Patients (n = 36) from three centers (Germany, the United Kingdom, and Sweden) who received steady-state oral doses of cyclosporine (ciclosporin) were assessed after single oral administration of sirolimus at doses of 3, 5, 10, and 15 mg/m2. Plasma and whole blood sirolimus samples were analyzed by a high-performance liquid chromatographic/mass spectrophotometric method. Simultaneous fitting used biexponential functions with intercept/slope or clearance/volume terms, as well as first-order absorption (ka) and a lag-time.
The nonlinear mixed-effect model method (P-Pharm) provided a better characterization of sirolimus kinetics, especially for the absorption and distribution phases where fewer data were available per patient. Sirolimus distribution between whole blood and plasma was concentration-independent, with a mean blood/plasma ratio (coefficient of variation) of 30.9 (48.5%). Elimination was not influenced by dose, as shown by estimates of the terminal half-life of 63 hours (27.5%) and apparent oral blood clearance of 8.9 L/hr (38.2%). Sirolimus distribution parameters were influenced by body weight and surface area. Sirolimus was rapidly absorbed, as shown by the absorption lag-time of 0.27 hour (35.1%), and ka of 2.77 hr-1 (48.4%). The concomitant administration of sirolimus and cyclosporine did not reveal any pharmacokinetic interactions.

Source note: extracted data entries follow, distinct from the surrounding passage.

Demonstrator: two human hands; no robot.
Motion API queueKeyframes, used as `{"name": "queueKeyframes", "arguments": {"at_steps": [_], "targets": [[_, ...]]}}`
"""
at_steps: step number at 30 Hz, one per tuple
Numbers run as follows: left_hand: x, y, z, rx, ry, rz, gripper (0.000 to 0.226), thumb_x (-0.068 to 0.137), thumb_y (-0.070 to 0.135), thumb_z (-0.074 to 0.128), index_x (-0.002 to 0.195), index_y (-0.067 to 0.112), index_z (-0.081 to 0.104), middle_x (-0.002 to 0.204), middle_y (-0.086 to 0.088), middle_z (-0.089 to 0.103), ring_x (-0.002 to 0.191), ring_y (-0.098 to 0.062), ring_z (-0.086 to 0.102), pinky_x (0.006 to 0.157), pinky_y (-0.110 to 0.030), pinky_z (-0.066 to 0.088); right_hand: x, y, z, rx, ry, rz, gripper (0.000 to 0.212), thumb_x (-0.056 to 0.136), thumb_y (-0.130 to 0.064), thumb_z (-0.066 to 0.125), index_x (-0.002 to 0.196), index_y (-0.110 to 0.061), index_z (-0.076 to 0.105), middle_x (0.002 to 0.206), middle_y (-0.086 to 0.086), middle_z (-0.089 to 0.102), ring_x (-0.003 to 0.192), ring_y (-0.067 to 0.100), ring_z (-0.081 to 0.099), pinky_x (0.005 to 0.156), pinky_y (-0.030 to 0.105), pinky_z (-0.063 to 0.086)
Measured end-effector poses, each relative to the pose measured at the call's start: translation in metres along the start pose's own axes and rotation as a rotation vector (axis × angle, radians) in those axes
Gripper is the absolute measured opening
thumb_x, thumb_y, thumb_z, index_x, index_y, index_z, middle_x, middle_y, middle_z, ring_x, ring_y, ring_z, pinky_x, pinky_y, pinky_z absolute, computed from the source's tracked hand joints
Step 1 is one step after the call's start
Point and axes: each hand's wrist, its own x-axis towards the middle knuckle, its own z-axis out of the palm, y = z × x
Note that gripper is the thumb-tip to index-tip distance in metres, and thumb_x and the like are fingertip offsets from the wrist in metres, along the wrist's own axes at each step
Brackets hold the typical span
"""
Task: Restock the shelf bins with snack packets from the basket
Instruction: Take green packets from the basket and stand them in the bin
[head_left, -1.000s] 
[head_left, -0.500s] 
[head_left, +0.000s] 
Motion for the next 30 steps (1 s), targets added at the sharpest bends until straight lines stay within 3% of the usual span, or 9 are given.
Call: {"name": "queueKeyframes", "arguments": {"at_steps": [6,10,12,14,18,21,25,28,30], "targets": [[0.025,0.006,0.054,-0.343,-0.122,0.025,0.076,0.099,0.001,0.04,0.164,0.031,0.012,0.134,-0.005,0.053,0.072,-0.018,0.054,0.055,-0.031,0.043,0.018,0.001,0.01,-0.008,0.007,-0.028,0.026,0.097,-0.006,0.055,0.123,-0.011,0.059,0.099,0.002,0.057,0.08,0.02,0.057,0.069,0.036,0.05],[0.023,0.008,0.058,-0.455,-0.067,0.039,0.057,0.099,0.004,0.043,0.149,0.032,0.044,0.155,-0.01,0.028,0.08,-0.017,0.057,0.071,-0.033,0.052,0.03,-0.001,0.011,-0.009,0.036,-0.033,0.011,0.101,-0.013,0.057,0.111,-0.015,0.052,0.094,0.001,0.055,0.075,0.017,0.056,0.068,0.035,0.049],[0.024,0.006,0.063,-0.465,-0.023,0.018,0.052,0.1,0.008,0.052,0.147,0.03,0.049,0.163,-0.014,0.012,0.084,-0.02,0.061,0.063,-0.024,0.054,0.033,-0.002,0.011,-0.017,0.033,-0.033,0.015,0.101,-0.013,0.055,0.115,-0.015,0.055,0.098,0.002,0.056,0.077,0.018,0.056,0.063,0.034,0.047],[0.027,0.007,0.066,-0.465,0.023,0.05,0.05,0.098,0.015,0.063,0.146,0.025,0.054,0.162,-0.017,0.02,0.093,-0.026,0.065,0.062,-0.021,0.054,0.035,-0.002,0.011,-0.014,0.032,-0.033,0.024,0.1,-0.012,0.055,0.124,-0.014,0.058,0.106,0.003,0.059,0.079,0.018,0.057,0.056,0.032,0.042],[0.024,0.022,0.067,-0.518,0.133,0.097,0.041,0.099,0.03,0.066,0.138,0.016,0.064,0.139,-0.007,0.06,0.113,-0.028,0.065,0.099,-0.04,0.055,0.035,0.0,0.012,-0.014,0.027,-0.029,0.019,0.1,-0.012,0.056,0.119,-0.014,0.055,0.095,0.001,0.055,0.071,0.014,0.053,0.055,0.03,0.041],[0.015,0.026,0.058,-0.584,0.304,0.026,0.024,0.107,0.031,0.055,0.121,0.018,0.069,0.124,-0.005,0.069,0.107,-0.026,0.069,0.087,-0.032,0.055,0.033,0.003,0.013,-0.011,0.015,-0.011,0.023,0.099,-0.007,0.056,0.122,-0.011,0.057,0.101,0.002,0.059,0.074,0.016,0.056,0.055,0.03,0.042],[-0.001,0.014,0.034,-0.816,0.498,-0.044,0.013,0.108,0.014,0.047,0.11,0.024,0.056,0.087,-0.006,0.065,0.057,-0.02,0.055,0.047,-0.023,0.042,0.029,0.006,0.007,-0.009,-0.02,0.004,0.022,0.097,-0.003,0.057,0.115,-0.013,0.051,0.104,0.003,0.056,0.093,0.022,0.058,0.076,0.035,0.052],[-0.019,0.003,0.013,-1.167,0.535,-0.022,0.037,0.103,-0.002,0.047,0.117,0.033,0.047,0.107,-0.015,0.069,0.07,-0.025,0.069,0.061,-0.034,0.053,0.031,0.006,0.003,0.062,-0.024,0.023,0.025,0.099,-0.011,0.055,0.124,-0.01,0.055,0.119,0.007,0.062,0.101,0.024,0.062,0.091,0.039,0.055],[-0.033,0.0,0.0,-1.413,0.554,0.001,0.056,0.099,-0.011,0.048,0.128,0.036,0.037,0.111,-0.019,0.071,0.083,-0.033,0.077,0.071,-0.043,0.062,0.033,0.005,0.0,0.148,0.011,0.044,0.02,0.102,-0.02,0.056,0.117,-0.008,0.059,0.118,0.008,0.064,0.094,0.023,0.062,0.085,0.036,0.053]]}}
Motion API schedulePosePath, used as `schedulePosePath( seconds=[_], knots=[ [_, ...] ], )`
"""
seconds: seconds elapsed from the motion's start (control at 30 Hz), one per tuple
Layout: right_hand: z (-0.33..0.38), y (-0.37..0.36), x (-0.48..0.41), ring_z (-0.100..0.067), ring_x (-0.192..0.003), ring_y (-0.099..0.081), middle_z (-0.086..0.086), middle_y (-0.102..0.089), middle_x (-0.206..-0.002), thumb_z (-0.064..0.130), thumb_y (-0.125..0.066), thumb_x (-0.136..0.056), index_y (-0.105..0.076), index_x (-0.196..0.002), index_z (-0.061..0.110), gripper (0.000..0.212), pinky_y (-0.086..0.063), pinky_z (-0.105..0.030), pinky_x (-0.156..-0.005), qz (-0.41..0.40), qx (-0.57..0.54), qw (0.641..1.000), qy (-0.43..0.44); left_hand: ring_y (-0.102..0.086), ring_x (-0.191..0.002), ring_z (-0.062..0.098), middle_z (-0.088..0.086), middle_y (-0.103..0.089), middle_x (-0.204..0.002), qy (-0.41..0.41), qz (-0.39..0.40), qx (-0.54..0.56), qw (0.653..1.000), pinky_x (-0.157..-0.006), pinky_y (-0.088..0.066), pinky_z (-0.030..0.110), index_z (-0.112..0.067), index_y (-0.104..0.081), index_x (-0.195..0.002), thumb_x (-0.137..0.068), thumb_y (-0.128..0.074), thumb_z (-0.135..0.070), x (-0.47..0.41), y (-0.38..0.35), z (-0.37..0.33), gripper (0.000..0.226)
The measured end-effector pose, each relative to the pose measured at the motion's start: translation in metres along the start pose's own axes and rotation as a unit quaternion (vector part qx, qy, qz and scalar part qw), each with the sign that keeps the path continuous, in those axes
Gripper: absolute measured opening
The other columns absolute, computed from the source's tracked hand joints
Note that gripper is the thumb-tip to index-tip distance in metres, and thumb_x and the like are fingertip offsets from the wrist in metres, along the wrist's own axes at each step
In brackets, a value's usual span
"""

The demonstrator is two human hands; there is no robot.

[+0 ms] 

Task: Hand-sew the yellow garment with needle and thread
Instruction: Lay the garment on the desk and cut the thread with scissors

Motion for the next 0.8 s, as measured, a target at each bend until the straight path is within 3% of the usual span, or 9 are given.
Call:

This report provides an initial population pharmacokinetics of sirolimus in kidney transplant recipients receiving cyclosporine concurrently. Sirolimus blood and plasma pharmacokinetics were biexponential and linear for doses from 3 to 15 mg/m2. No pharmacokinetic interaction was found between sirolimus and cyclosporine.
采用两阶段和非线性混合效应模型群体方法,描述免疫抑制剂西罗莫司(原名雷帕霉素)在肾移植患者中的剂量相关药代动力学特征。
来自三个中心(德国、英国和瑞典)的36例接受稳态口服环孢素的患者,在单次口服3、5、10和15mg/m²剂量的西罗莫司后进行评估。采用高效液相色谱/质谱法分析血浆和全血中西罗莫司样本。同时拟合使用具有截距/斜率或清除率/体积项的双指数函数,以及一级吸收(ka)和滞后时间。
非线性混合效应模型方法(P-Pharm)能更好地描述西罗莫司的动力学特征,特别是在吸收和分布阶段,每位患者的数据较少。西罗莫司在全血和血浆之间的分布与浓度无关,平均血/浆比(变异系数)为30.9(48.5%)。如终末半衰期估计值为63小时(27.5%)和表观口服血清除率为8.9L/小时(38.2%)所示,消除不受剂量影响。西罗莫司的分布参数受体重和体表面积影响。西罗莫司吸收迅速,吸收滞后时间为0.27小时(35.1%),ka为2.77小时⁻¹(48.4%)。西罗莫司与环孢素的联合给药未显示出任何药代动力学相互作用。
本报告提供了同时接受环孢素的肾移植受者中西罗莫司的初始群体药代动力学。西罗莫司的血药和血浆药代动力学在3至15mg/m²剂量范围内呈双指数和线性。未发现西罗莫司与环孢素之间存在药代动力学相互作用。